%%

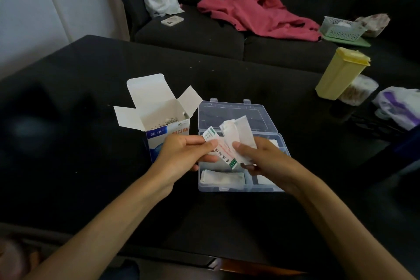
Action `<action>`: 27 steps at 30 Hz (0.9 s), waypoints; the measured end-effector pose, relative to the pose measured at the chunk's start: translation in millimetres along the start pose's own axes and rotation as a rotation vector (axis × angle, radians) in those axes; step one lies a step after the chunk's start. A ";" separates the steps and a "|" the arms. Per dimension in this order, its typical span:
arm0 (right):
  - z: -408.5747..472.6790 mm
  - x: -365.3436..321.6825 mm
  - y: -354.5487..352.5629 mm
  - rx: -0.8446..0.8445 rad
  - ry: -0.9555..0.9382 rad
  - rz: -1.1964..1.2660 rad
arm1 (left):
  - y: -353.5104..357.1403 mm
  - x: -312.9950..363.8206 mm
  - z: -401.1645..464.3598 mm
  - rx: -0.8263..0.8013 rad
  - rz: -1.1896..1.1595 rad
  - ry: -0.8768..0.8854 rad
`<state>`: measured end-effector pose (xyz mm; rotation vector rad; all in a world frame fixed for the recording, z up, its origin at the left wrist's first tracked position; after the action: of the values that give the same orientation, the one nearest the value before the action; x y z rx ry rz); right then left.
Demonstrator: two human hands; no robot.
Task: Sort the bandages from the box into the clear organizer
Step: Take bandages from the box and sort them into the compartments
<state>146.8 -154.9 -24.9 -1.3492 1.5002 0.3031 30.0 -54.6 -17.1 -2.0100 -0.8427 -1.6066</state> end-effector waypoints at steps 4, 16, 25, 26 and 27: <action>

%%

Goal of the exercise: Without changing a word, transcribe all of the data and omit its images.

Result of the exercise:
Action `<action>`: 27 steps at 30 Hz (0.9 s), waypoints; the measured end-effector pose, relative to the pose measured at the chunk's start: translation in millimetres along the start pose's own axes and rotation as a rotation vector (axis × angle, radians) in those axes; step one lies a step after the chunk's start. A ";" separates the steps and a "|" the arms. Per dimension in this order, its typical span:
arm0 (right):
  - z: -408.5747..472.6790 mm
  - x: -365.3436..321.6825 mm
  - y: -354.5487..352.5629 mm
  - rx: -0.8446..0.8445 rad
  - ry: -0.9555..0.9382 rad
  - rz: -1.1964..1.2660 rad
arm1 (left):
  - y: -353.5104..357.1403 mm
  - x: -312.9950..363.8206 mm
  - z: -401.1645..464.3598 mm
  - rx: -0.8263..0.8013 rad
  - rz: -1.1896..1.1595 rad
  - ry: -0.8768..0.8854 rad
`<state>`: measured end-effector pose (xyz mm; rotation vector rad; all in a world frame fixed for the recording, z up, its origin at the left wrist's first tracked position; after the action: of the values that give the same orientation, the one nearest the value before the action; x y z rx ry rz); right then left.
Demonstrator: two human hands; no robot.
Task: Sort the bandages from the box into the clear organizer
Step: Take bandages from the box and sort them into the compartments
<state>146.8 -154.9 -24.9 -1.3492 1.5002 0.3031 30.0 -54.6 -17.1 -2.0100 -0.8427 -1.6066</state> end-effector waypoints at steps 4, 16, 25, 26 and 27: <action>

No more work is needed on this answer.